[Dataset excerpts]
◇ ◇ ◇

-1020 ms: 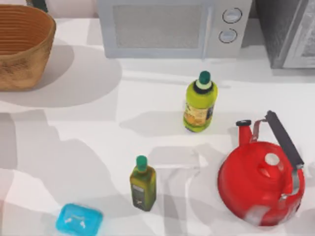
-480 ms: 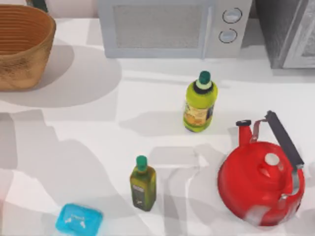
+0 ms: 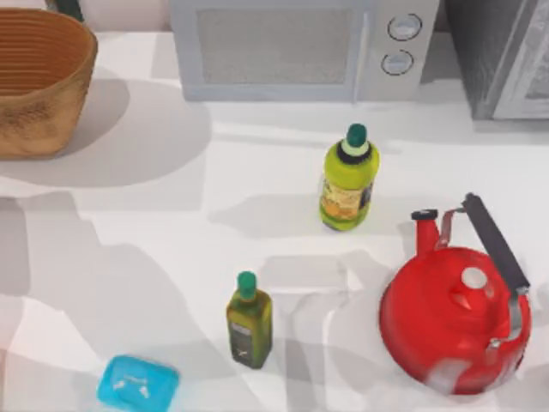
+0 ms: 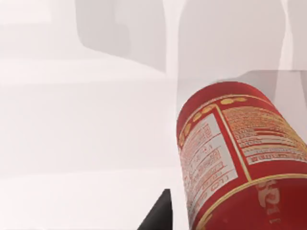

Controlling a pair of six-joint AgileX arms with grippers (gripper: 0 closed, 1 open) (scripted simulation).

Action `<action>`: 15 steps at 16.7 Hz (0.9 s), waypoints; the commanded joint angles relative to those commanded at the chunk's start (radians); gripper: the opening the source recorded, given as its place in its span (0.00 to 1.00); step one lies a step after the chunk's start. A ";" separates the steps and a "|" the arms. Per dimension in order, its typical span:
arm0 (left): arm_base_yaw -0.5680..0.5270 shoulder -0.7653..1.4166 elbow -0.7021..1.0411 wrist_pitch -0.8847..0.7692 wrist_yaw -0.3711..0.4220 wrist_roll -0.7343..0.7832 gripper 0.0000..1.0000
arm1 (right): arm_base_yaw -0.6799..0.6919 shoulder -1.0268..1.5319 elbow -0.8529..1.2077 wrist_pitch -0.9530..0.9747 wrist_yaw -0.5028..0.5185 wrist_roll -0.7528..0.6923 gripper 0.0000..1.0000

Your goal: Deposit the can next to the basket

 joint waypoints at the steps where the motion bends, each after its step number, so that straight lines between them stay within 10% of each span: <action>1: 0.000 0.000 0.000 0.000 0.000 0.000 0.90 | 0.000 0.000 0.000 0.000 0.000 0.000 1.00; 15: -0.001 -0.012 0.056 -0.068 0.000 -0.001 1.00 | 0.000 0.000 0.000 0.000 0.000 0.000 1.00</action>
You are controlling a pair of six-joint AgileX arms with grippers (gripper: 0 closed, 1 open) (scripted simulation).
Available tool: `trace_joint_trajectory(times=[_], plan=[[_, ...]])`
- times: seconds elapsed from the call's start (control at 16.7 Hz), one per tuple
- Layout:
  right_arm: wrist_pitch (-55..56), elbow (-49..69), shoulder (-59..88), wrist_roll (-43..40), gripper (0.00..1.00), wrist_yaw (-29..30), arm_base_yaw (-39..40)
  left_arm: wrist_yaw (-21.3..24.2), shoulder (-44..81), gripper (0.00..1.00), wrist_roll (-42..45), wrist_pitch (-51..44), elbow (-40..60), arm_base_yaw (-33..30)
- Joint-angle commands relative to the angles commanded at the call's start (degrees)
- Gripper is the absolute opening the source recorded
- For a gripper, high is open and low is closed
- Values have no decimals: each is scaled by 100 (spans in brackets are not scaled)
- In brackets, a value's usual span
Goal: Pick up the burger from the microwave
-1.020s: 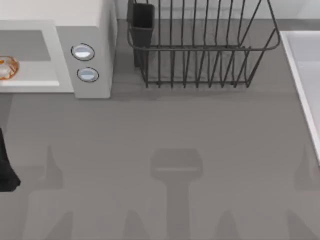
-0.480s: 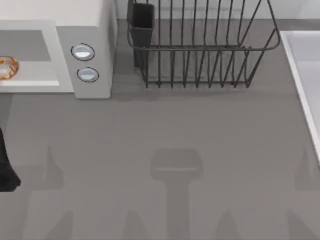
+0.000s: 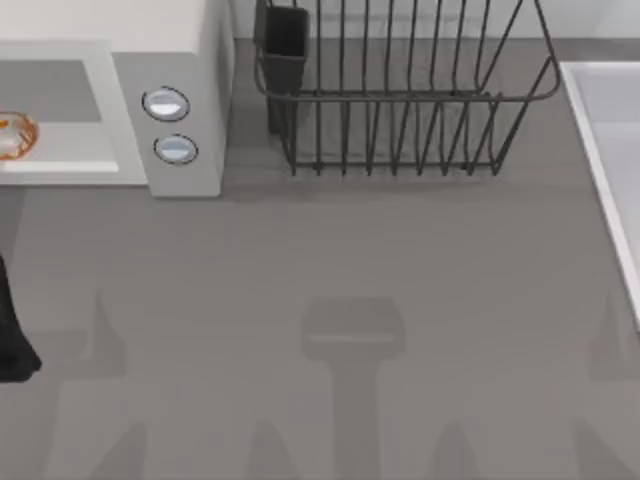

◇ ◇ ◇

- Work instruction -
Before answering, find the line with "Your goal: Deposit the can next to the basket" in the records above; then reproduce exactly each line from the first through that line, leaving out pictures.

- Exercise response -
-1020 ms: 
-480 ms: 
+0 ms: 
+0 ms: 

Controlling a pair of six-joint AgileX arms with grippers (gripper: 0 closed, 1 open) (scripted simulation).

Action `<action>`: 15 steps at 16.7 Hz (0.9 s), waypoints; the commanded joint angles relative to those commanded at the chunk's start (radians); gripper: the opening the source recorded, given as its place in its span (0.00 to 1.00); step one lies a step after the chunk's start. A ";" separates the steps and a "|" the arms. Per dimension in order, its typical span:
arm0 (left): arm_base_yaw -0.5680..0.5270 shoulder -0.7653..1.4166 elbow -0.7021..1.0411 wrist_pitch -0.8847..0.7692 wrist_yaw -0.3711..0.4220 wrist_roll -0.7343..0.7832 gripper 0.0000..1.0000
arm1 (right): arm_base_yaw -0.6799..0.6919 shoulder -1.0268..1.5319 elbow -0.8529..1.2077 wrist_pitch -0.9530..0.9747 wrist_yaw -0.5028..0.5185 wrist_roll -0.7528..0.6923 gripper 0.0000..1.0000

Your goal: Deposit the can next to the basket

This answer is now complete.